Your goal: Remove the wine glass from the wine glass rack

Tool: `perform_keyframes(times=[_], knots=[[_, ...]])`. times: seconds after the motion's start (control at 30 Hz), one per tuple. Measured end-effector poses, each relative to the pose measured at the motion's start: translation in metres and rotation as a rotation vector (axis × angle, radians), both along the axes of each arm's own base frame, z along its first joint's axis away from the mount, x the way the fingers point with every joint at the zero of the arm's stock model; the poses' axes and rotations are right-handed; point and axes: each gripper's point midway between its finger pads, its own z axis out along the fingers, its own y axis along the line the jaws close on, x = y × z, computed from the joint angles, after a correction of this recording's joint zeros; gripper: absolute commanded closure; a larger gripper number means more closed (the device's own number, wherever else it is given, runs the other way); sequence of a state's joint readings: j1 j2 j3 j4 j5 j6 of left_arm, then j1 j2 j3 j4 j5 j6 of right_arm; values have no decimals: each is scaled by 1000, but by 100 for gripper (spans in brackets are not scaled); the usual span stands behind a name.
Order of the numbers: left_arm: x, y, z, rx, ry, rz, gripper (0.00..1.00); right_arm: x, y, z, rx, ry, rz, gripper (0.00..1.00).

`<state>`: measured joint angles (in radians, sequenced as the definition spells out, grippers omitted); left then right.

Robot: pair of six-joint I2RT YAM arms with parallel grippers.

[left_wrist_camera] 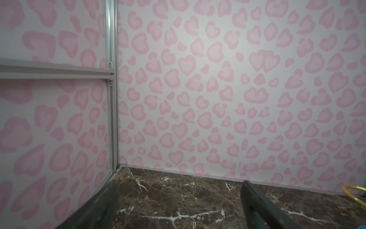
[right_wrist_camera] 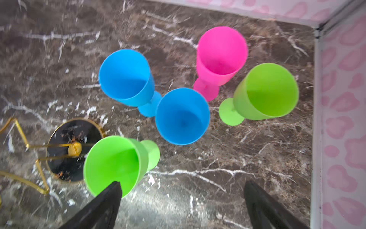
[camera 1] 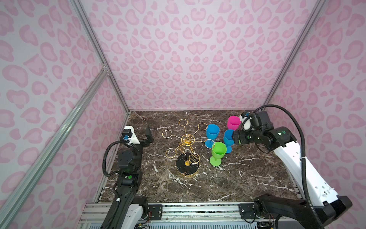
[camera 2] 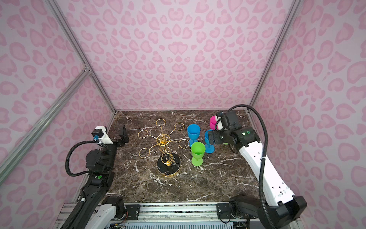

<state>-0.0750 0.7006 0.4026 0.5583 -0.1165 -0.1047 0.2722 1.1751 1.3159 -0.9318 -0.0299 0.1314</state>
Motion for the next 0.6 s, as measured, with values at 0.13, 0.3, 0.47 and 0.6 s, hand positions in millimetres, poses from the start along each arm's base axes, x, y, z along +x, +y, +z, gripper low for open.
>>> perform_keyframes(times=[0.13,0.3,0.47,0.6], knots=[[1,0,-46,2,71,0,3,11,-36,-8,36,-132,-126,2],[6,0,-82,11,136,1,3,22,-67,-46,33,-187,-250,2],[5,0,-109,14,174,-1,3,23,-85,-84,15,-225,-334,2],[7,0,-123,34,201,3,3,24,-94,-92,-6,-284,-371,2]])
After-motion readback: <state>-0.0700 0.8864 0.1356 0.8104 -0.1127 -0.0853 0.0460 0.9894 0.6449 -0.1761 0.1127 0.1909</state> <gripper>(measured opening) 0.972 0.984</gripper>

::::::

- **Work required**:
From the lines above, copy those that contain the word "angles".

- **Answer area**:
Tool: `perform_keyframes(times=[_], knots=[[_, ...]])`. times: seconds after the motion's start (control at 30 Hz), one per tuple. Measured end-effector poses, each relative to the pose measured at the motion's start: translation in metres and rotation as a rotation vector (axis × angle, radians), both along the axes of each arm's own base frame, z along its first joint's axis away from the mount, x the way the fingers point with every joint at the zero of the arm's stock model; the poses' axes and rotations are right-handed; point and axes: each gripper's point midway between its finger pads, its own z axis out along the fingers, its own y axis along the line the jaws close on, x = y × z, computed from the joint angles, after a correction of this recording's joint zeros; gripper: absolute commanded closure; a larger gripper number means more closed (the device's own number, wherever else it is given, runs the other way); sequence of a state's joint readings: j1 j2 j3 j4 j5 j6 of left_arm, then j1 j2 j3 j4 j5 j6 of right_arm; values have no decimals: each is scaled by 1000, but by 100 for gripper (spans in brackets are not scaled); the usual span stands behind a name.
`<state>`: measured joint angles (in radians, sequenced as the definition spells out, grippers omitted); left then right.

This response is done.